8. Residential property
CGT does not apply to a Principal Private Residence. Investment property is subject to CGT at 28%, although it is currently exempt for non-residents. This is due to change from 2013. IHT will apply to non-doms if their personally held estate in the UK exceeds £325,000.
Until 6 April 2008 an offshore trust owning an offshore company holding residential property was popular as tax free gains/capital payments could be made. Prior to 6 April 2013 the trust/company is not taxable. After that date CGT may be due if the trust sells the shares of the company or if the company sells the property. Many existing trust/company ownership structures provide an exemption from IHT.
9. Other issues
Residential property owned by an offshore company raises the possibility of HMRC assessing the occupiers as being “shadow directors” and assessing them on a benefit in kind. Many who have held their assets in such a way have been advised to become tenants paying a market rent equivalent to the benefit in kind, although there are other solutions.

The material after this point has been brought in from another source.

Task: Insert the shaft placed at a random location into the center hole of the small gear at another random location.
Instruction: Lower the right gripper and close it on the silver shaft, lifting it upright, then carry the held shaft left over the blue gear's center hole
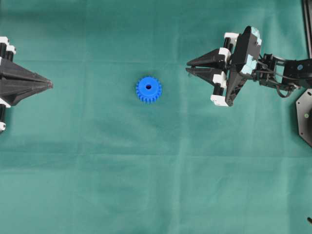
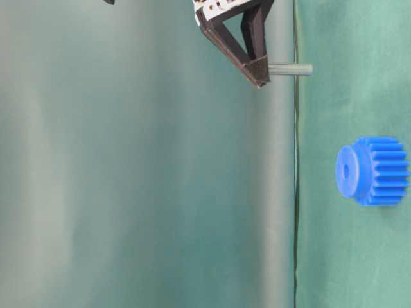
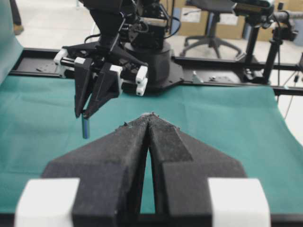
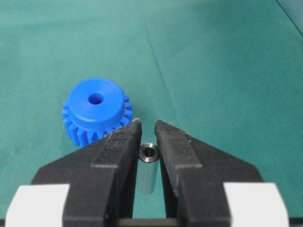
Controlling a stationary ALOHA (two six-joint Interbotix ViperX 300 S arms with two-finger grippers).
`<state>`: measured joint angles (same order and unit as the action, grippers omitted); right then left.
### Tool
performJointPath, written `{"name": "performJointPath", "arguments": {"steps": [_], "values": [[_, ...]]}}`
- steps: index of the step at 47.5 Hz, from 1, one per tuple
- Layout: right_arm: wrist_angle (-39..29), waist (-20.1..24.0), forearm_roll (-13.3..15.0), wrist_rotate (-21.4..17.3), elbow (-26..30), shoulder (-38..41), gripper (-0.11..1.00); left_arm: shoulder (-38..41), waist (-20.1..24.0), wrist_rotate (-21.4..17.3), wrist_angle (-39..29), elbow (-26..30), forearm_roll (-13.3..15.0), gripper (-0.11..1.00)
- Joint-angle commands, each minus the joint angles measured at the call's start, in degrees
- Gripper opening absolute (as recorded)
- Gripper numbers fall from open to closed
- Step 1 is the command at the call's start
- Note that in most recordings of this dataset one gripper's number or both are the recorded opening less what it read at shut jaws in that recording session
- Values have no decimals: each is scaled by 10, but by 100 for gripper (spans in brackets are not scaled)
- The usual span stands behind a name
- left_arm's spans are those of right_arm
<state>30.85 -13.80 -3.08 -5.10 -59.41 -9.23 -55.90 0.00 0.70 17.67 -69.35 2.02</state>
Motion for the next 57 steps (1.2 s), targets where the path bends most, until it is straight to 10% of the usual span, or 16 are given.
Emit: {"name": "performJointPath", "arguments": {"steps": [1,34,57], "values": [[3,2,1,1,15,-8,13,2,0,0,5,6,2,-1],[-59,52,27,4,207,126,13,2,0,1,8,6,3,-1],[-65,48,30,5,221,161,14,1,0,1,9,6,2,-1]]}}
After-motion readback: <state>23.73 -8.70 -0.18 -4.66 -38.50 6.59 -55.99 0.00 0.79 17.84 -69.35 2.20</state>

There is no such thing as a “nominee director”. Most regulated jurisdictions require at least one local director, and it is prudent for decisions to be made by local directors in that jurisdiction. It is also advisable for the majority of the board to consist of non-UK based directors and board meetings to take place in the company’s jurisdiction.
If it is determined directors are acting under direction, it is not a great step to suggest the company is controlled from the UK, if that’s where the beneficial owner resides – who may have acted as either or both of the above – and should be taxed accordingly as a UK resident company on its worldwide income.
Nominee shareholders are bare trustees, holding shares on trust for the beneficial owner to whom they are liable to account. The assets of a bare trust are treated for tax purposes as if the beneficiary holds the assets in their name and they are taxable accordingly.